Avec quelles conséquences pour la santé des salariés?

Ces mobilités imposées sont bien sûr extrêmement anxiogènes, y compris pour les managers, soumis à une pression très fragilisante. Ce contexte génère tout un cortège de manifestations: absentéisme, accidents du travail, troubles du sommeil, tristesse, angoisse, perturbation de la vie familiale, troubles somatiques... Certains développent des addictions: tabac, alcool, calmants... Il n'est pas étonnant, dans ce climat, que les plus fragiles en viennent à commettre des actes désespérés.

Les salariés ont-ils quelqu'un vers qui se tourner dans l'entreprise?

Non, à part les assistantes sociales et la médecine du travail. Etant les seuls à proximité, on fait office de pompiers. Le management à distance, qui est la règle à France Télécom, pose de réels problèmes. Quand vous ne voyez votre manager direct qu'une fois par mois parce qu'il est à 200 km, il est difficile de parler. Idem pour les ressources humaines, qui ont été déconnectées des salariés.

La direction a-t-elle conscience du problème?

Elle a très longtemps été dans le déni total, a refusé d'écouter ce que les médecins du travail avaient à dire des restructurations, sous prétexte que certes, les gens étaient basculés d'un poste à un autre, mais qu'au moins ils gardent un emploi, ce qui d'ailleurs n'est pas toujours le cas. Nous avons tenté de tirer la sonnette d'alarme à plusieurs reprises, en vain. La parole est très contrainte. Nous mêmes ne sommes pas informés par la direction des cas de suicide, nous les apprenons par la presse.

Et les cellules d'écoute censées apporter une aide aux salariés?
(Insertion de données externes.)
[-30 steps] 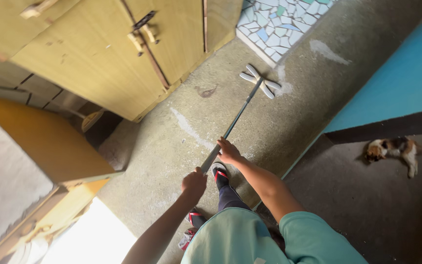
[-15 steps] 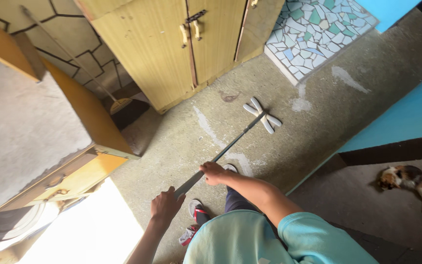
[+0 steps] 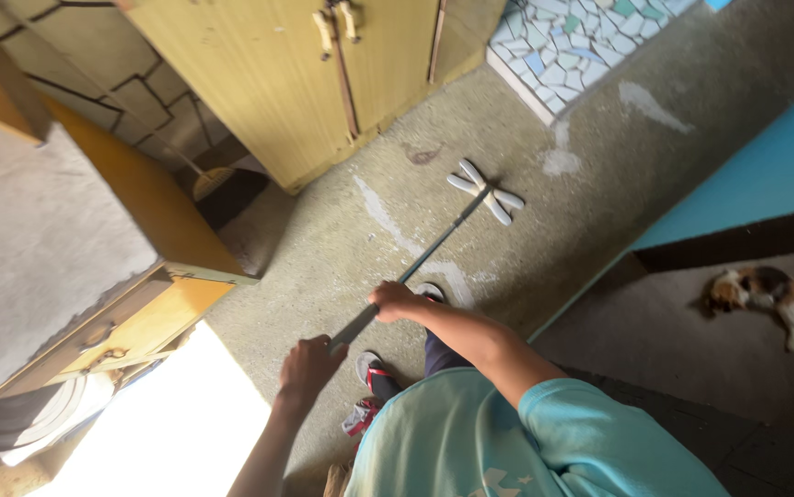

C'est un tout petit bout de réponse, alors qu'il faudrait repenser totalement l'organisation du travail. Ce qui est possible, j'en suis convaincue. Il faut reconstruire le réseau, redonner de la visibilité aux gens. Même ceux qui me disent qu'ils sont bien dans leur boulot, car il y en a, ont toujours la crainte que ça s'effondre. Ils me disent «pourvu que ça dure, parce qu'on ne sait jamais ce qu'ils mijotent». Il y a un sentiment, chez beaucoup de salariés, de relatif découragement. L'impression, réelle ou non, de ne pas assez bien faire son travail, de ne pas servir suffisamment bien les clients. Il faut comprendre que beaucoup d'entre eux ont une histoire professionnelle derrière eux, ils sont entrés comme fonctionnaires, avec un idéal de service public, et se retrouvent aujourd'hui avec le management et les objectifs de productivité d'une grande entreprise privée. Ils vivent douloureusement ce décalage.